Unseen words in the test set are encoded by <UNK> token and each digit is replaced with string DIGIT, i.e 20 is converted to DIGITDIGIT.
Our approach to the problem is to use
- Word embeddings
- Recurrent Neural Networks
I’ll talk about these briefly in the following sections.
Word Embeddings
Word embeddings maps words to a vector in a high-dimensional space. If learnt the right way, these word embeddings can learn semantic and syntactic information of the words i.e, similar words are close to each other in this space and dissimilar words far apart.
These can be learnt either using large amount of text like Wikipedia or specifically for a given problem.
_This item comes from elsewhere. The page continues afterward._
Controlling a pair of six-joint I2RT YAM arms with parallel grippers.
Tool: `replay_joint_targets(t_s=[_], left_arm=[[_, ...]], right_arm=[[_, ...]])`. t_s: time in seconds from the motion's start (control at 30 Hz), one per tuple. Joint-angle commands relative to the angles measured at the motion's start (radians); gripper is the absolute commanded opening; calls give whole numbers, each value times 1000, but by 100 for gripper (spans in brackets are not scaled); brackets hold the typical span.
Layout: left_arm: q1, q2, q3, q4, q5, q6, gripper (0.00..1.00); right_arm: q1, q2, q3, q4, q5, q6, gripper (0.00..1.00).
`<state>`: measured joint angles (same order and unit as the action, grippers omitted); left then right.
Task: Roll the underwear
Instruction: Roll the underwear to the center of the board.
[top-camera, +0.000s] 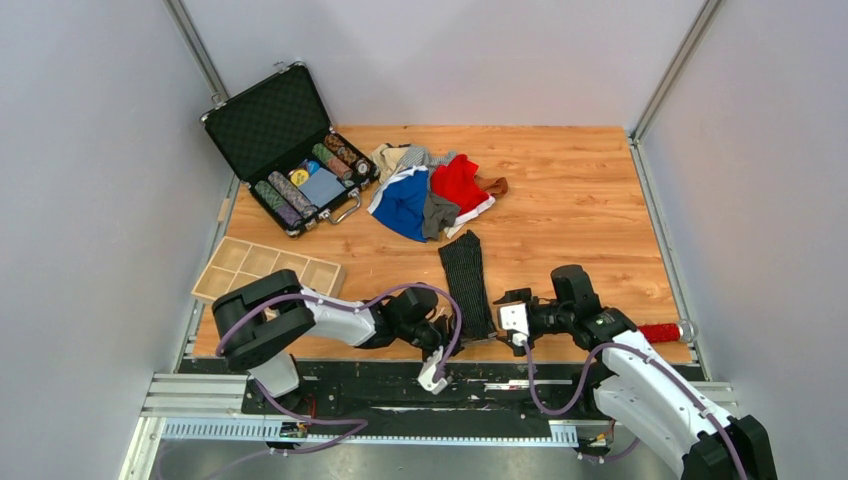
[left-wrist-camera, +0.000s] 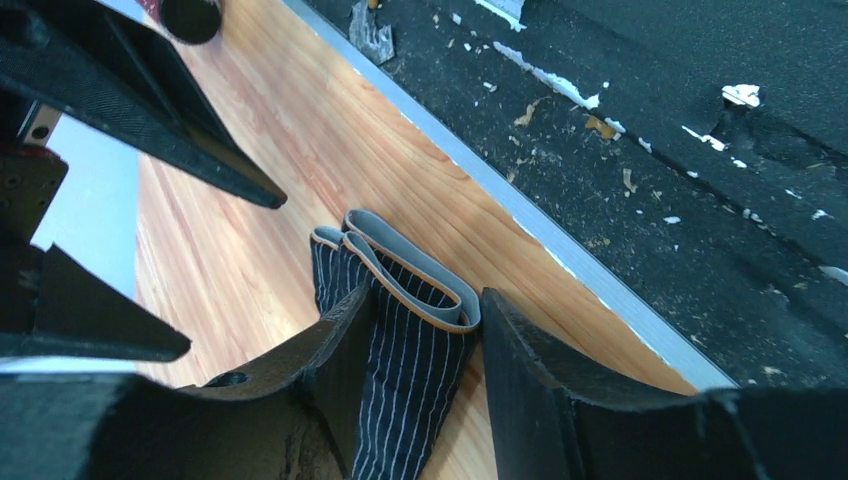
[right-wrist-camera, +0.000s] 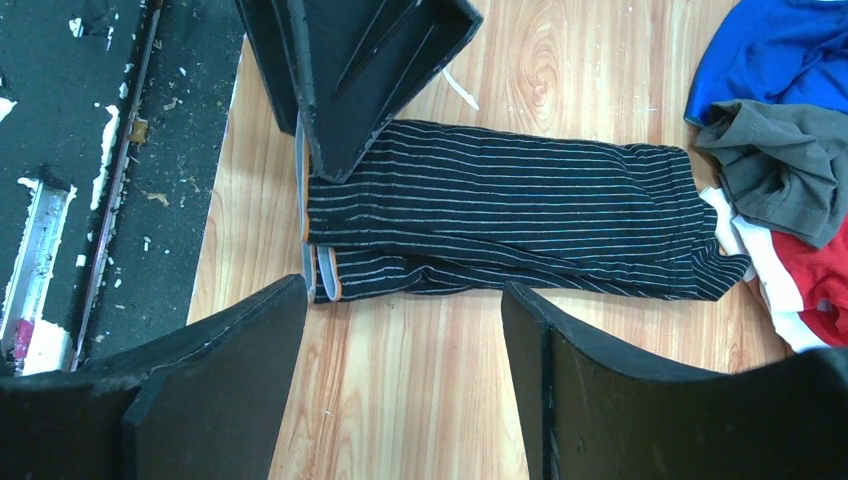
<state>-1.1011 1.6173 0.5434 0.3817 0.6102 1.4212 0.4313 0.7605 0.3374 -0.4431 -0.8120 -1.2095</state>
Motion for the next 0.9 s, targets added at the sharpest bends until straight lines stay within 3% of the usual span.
replay_joint_targets(t_s=[0.0, 0.13, 0.3, 0.33, 0.53, 0.67, 0.87], left_arm=[[-14, 52, 58, -80, 44, 67, 49], [-14, 80, 97, -141, 36, 66, 36], [-8, 42, 98, -170, 41, -44, 3], [0, 29, 93, -161, 48, -72, 1], [80, -78, 90, -60, 115, -471, 0], [106, -93, 89, -11, 140, -606, 0], [123, -86, 74, 86, 143, -706, 0]], right_arm=[[5, -8, 0, 33, -8, 36, 73], [4, -19, 1, 29, -9, 51, 73], [4, -44, 6, -31, -36, 5, 75], [4, -61, -4, -46, -52, -31, 76], [36, -201, -109, 71, -73, -84, 85], [106, -174, -131, 173, -19, -18, 86], [217, -4, -99, 319, 97, 97, 86]])
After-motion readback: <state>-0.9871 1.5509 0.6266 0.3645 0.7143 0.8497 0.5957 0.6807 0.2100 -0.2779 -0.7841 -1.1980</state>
We will take the second approach for this problem.
As an illustation, I have shown here the nearest neighbors in the word embedding space for some of the words . This embedding space was learnt by the model we define later in the post.
| sunday | delta | california | boston | august | time | car | 
|---|---|---|---|---|---|---|
| wednesday | continental | colorado | nashville | september | schedule | rental | 
| saturday | united | florida | toronto | july | times | limousine | 
| friday | american | ohio | chicago | june | schedules | rentals | 
| monday | eastern | georgia | phoenix | december | dinnertime | cars | 
| tuesday | northwest | pennsylvania | cleveland | november | ord | taxi | 
| thursday | us | north | atlanta | april | f28 | train | 
| wednesdays | nationair | tennessee | milwaukee | october | limo | limo | 
| saturdays | lufthansa | minnesota | columbus | january | departure | ap | 
| sundays | midwest | michigan | minneapolis | may | sfo | later | 
Recurrent Neural Networks
Convolutional layers can be a great way to pool local information, but they do not really capture the sequentiality of the data. Recurrent Neural Networks (RNNs) help us tackle sequential information like natural language.
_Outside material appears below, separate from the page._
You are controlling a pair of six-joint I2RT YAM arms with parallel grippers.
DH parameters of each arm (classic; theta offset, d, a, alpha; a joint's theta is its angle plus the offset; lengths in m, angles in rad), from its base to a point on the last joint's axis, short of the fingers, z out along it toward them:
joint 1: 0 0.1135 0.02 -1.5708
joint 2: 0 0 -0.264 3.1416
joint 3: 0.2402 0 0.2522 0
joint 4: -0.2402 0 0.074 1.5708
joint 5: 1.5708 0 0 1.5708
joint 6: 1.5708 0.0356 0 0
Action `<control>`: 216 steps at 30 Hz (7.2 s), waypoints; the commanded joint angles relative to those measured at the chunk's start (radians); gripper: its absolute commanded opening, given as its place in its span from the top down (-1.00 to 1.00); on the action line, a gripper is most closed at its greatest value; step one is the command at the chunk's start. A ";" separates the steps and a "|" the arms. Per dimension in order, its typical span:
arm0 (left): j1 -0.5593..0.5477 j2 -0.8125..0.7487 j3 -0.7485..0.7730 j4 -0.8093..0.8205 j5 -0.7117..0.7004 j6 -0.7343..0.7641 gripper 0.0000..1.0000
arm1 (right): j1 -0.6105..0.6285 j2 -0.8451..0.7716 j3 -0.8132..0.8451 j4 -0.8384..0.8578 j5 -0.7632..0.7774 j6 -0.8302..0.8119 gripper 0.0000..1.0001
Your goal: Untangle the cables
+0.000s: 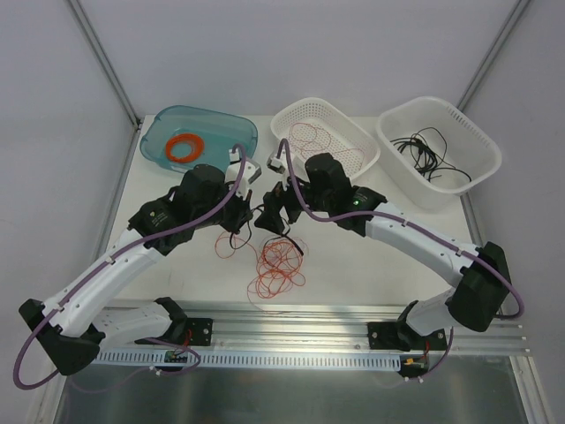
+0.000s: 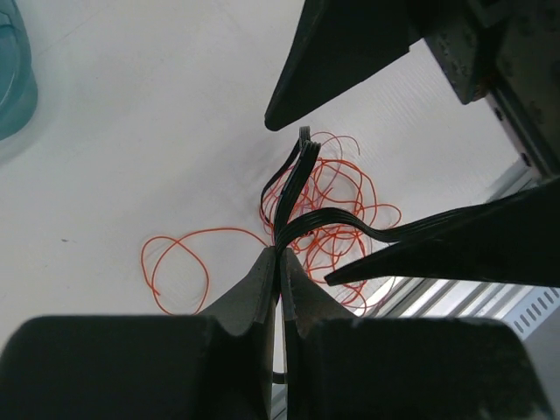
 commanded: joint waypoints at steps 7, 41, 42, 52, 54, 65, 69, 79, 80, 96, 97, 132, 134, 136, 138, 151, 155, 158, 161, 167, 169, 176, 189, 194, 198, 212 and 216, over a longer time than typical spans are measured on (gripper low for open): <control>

If we are going to predict properties of the current word, we better remember the words before it too. An RNN has such an internal state/memory which stores the summary of the sequence it has seen so far. This allows us to use RNNs to solve complicated word tagging problems like part of speech (POS) tagging or slot filling as in our case.
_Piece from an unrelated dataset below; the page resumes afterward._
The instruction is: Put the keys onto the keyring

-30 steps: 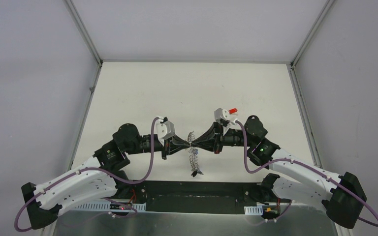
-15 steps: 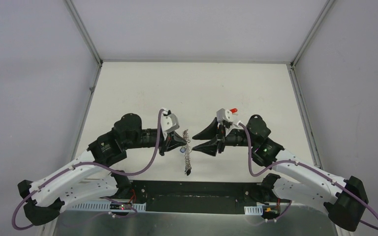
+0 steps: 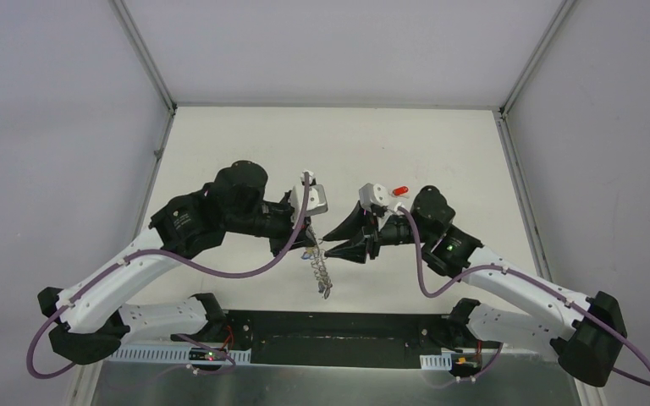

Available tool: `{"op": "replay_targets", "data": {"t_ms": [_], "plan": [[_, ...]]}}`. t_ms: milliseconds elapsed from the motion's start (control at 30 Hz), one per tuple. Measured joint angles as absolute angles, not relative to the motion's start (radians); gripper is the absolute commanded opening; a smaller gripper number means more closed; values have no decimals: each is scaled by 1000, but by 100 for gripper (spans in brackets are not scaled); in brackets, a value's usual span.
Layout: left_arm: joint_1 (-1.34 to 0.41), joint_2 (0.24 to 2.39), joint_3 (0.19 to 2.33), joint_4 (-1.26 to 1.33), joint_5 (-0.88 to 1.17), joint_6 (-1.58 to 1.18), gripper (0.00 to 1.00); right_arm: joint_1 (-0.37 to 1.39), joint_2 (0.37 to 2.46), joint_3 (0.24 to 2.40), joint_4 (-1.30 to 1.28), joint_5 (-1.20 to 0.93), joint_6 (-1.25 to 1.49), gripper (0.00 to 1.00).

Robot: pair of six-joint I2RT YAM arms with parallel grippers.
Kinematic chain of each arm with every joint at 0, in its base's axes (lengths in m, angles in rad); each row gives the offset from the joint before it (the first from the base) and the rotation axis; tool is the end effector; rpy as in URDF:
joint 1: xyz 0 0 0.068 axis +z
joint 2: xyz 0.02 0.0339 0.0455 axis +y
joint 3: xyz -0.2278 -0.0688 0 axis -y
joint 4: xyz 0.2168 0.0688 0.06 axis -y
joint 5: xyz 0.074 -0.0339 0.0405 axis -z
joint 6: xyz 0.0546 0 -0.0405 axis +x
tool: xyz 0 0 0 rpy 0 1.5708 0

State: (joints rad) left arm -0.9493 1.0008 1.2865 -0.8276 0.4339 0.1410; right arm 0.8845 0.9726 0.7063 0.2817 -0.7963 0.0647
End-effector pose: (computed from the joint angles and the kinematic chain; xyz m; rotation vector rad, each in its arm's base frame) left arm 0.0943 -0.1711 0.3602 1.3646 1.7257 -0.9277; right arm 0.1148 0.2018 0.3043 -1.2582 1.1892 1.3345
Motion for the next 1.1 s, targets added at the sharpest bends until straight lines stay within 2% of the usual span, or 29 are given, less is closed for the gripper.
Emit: {"op": "replay_targets", "data": {"t_ms": [300, 533, 667, 733, 867, 1033, 1100], "plan": [[-949, 1087, 1349, -979, 481, 182, 0, 913, 1042, 716, 312, -815, 68, 33], [-949, 1098, 1353, -1006, 499, 194, 0, 922, 1057, 718, 319, -823, 67, 26], [-949, 1098, 1359, -1006, 501, 196, 0, 927, 1070, 718, 324, -828, 66, 25], [-949, 1098, 1361, -1006, 504, 196, 0, 930, 1077, 718, 325, -829, 66, 19], [-949, 1100, 1361, -1008, 507, 196, 0, 934, 1087, 719, 327, -831, 63, 0], [-949, 1100, 1361, -1011, 507, 197, 0, 934, 1088, 719, 329, -839, 59, 0], [-949, 1100, 1361, -1011, 507, 197, 14, 934, 1088, 719, 330, -838, 60, 0]]}}
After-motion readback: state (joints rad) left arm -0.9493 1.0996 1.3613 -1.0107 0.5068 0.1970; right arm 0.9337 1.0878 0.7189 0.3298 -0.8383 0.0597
Following diagram illustrates the internals of RNN:
    Source: Nature

Let’s briefly go through the diagram:
- \(x_1, x_2, ..., x_{t-1}, x_{t}, x_{t+1}...\) is input to the RNN.
- \(s_t\) is the hidden state of the RNN at the step \(t\) . This is computed based on the state at the step \(t-1\) as \(s_t = f(Ux_t + Ws_{t-1})\). Here f is a nonlinearity like tanh or ReLU.
- \(o_t\) is the output at the step \(t\). Computed as \(o_t = f(Vs_t)\)
- \(U, V, W\) are the learnable parameters of RNN.
For our problem, we will pass word embeddings sequence as the input to the RNN.
Putting it all together
Now that we’ve setup the problem and have a understanding of the basic blocks, let’s code it up.
Since we are using IOB representation for labels, it’s not trivial to calculate the scores of our model. We therefore use the conlleval perl script to compute the F1 Scores. I’ve adapted the code from here for the data preprocessing and score calculation. Complete code is available at GitHub
$ git clone https://github.com/chsasank/ATIS.keras.git
$ cd ATIS.keras
I recommend using jupyter notebook to run and experiment with the snippets from the tutorial.
$ jupyter notebook 
Loading Data
Let’s load the data using data.load.atisfull(). It will download the data first time it is run. Words and labels are encoded as indexes to a vocabulary. This vocabulary is stored in w2idx and labels2idx.
import numpy as np
import data.load
train_set, valid_set, dicts = data.load.atisfull()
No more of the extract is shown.